By Matt Schuckman Herald-Whig
COLLINSVILLE, Ill. — The Edwardsville boys basketball coaching staff decided to test Quincy High School’s lesser known shooters, specifically sagging off Collin Tenhouse each time the senior forward caught the ball 15 or more feet from the basket.
So when Tenhouse checked out of the lineup 31/2 minutes into Saturday’s fifth-place game of the 34th annual Collinsville Prairie Farms Holiday Classic, the Tigers were forced to make a decision.
Loosely guard a different player on the perimeter to provide protection in the lane or play the Blue Devils straight up?

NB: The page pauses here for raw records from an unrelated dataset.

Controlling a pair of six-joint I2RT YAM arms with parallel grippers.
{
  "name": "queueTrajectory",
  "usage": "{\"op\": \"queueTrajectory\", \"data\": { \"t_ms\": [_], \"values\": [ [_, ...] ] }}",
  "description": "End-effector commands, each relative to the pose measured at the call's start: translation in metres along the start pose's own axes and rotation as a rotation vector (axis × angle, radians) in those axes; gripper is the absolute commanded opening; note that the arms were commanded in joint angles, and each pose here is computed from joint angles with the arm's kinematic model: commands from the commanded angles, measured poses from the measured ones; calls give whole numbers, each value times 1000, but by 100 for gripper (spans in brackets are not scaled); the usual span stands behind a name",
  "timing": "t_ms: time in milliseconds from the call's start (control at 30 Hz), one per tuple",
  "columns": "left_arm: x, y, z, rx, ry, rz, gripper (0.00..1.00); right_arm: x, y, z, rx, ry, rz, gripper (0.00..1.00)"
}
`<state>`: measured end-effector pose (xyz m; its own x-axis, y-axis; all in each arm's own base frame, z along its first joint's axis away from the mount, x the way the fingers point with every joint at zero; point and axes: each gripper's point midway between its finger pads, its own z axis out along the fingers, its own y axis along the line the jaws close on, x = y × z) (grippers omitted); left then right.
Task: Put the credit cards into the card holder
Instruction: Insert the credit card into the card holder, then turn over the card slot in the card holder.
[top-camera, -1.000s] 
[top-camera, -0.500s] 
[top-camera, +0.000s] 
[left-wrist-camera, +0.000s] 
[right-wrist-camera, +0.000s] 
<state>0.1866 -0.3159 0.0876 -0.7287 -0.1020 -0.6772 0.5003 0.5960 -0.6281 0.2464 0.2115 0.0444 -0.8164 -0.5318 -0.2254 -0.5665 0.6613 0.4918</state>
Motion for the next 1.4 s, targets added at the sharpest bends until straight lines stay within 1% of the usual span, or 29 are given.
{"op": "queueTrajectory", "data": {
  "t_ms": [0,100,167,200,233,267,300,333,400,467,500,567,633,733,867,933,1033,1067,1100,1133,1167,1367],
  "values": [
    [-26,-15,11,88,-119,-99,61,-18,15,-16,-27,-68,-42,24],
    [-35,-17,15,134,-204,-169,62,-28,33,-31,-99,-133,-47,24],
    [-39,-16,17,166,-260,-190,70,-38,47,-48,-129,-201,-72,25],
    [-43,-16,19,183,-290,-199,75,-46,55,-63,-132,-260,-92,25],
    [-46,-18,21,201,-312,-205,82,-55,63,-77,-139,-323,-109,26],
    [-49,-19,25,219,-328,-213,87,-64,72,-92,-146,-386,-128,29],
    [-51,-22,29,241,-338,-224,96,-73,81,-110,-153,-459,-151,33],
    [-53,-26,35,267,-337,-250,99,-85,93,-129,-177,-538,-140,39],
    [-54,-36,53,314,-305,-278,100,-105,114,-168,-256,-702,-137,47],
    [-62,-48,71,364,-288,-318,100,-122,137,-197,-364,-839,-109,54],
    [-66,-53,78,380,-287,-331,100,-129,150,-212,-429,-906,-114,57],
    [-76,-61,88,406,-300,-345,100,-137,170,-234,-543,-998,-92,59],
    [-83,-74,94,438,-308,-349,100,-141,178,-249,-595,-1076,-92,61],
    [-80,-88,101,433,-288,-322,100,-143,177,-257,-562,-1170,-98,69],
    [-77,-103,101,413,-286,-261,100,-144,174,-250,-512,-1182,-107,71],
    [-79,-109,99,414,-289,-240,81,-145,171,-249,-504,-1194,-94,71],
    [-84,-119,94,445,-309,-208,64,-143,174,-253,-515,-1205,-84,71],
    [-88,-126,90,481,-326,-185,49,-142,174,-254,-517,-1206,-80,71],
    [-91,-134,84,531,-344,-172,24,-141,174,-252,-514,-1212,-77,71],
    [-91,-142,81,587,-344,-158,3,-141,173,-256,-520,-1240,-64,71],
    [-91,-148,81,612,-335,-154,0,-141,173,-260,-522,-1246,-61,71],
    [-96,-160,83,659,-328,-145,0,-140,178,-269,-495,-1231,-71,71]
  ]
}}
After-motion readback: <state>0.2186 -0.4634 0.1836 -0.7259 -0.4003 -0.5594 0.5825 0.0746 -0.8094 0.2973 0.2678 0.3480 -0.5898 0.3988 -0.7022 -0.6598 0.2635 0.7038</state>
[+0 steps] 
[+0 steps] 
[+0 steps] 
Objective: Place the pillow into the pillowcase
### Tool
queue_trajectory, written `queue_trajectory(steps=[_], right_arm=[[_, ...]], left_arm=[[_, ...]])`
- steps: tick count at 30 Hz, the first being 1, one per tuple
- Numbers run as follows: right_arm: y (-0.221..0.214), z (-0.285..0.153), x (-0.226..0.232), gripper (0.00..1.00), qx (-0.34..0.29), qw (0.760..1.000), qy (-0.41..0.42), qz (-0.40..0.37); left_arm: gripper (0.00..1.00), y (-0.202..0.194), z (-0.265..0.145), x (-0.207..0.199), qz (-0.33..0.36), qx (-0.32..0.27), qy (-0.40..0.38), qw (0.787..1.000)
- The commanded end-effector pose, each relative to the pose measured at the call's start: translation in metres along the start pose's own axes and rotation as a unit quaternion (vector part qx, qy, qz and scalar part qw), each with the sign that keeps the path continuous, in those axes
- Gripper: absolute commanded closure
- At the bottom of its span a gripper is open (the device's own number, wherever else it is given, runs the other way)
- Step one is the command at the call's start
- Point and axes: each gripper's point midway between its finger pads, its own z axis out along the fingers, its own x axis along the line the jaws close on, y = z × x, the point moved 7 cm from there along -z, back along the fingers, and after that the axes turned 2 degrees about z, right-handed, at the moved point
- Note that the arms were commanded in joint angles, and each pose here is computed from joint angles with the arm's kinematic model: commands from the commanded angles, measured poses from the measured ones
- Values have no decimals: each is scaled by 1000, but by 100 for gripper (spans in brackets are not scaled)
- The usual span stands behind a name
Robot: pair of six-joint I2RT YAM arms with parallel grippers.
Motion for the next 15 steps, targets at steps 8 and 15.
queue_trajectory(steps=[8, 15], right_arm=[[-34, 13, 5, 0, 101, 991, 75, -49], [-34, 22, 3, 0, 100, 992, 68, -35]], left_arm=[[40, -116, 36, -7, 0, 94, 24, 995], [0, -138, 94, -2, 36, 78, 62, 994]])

Edwardsville made the wrong choice.
Quincy junior guard Jirehl Brock, with Edwardsville’s RJ Wilson dropping off each time he caught the ball outside, made three uncontested 3-pointers, scored a career-high 21 points and also caused an equal amount of havoc defensively in the Blue Devils’ 69-58 victory at Vergil Fletcher Gym.
“They put a guy who wasn’t really comfortable playing out on the perimeter on us, and we kind of made them pay,” Brock said.
The Tigers paid dearly.
Brock drilled his first 3-pointer 11 seconds after Tenhouse checked out, kickstarting a 12-4 run to end the first quarter. He hit two more 3-pointers in the third quarter and then offered up his signature move — a steal at the top of 1-2-2 zone press that he converts into a breakaway dunk — late in the frame.
It was the start of a 19-6 surge that gave Quincy a 21-point lead with 4:16 remaining in regulation.
“They made a lot of perimeter shots we weren’t counting on,” Edwardsville coach Mike Waldo said.
The Blue Devils (11-3) also forced five turnovers during the first-half scoring splurge and four more during the second-half stretch. Overall, the Tigers committed 18 turnovers as the Blue Devils stayed active defensively the entire 32 minutes.
“A lot of that comes from the fact that’s Edwardsville,” Quincy point guard Aaron Shoot said. “Everybody kind of knows the history between Quincy and Edwardsville. We knew this could be one of the years we could get them. That motivated us a lot to intensify our defense.”
Quincy turned two of Edwardsville’s first three turnovers into points in building an 11-4 lead before Waldo called timeout with 3:44 to go in the first quarter.
The Blue Devils scored 17 points off turnovers overall and 10 points in transition.
“We had something to fight for, and it’s right in front of you,” Quincy coach Andy Douglas said. “It’s one thing to say we’re fighting for a trophy game one, but when it comes down to it at the end, is it the trophy we wanted from the start? No, but it is what was right in front of us.
“I thought our guys did a really good job of focusing in on that and doing things offensively and defensively that we needed.”
In the second half, that meant taking better shots.
After shooting 37.9 percent from the field and 21.4 percent from 3-point range in the first half, Quincy went 14 of 21 from the field (66.7 percent) and 7 of 12 from 3-point range (58.3) percent in the second half.
“With anybody, you see one go in, then you see another one go in and people start finding you in rhythm,” Brock said.
The ball movement and unselfishness made getting good looks easier. Quincy committed just six turnovers — three in each half — and had 13 assists, seven coming from Shoot. He and Jaeden Smith each finished with 12 points.
Jack Marinko led Edwardsville (9-3) with 21 points, but he went 3 of 9 from 3-point range and committed nine turnovers against a Quincy team that produced its most complete effort of the tournament.
“It was just the fifth-place game, but it was more than that,” Brock said. “Edwardsville is in our sectional and last year they got the first seed. We just know how good of a program they have and the fact it would be a really good thing to get a win against them.”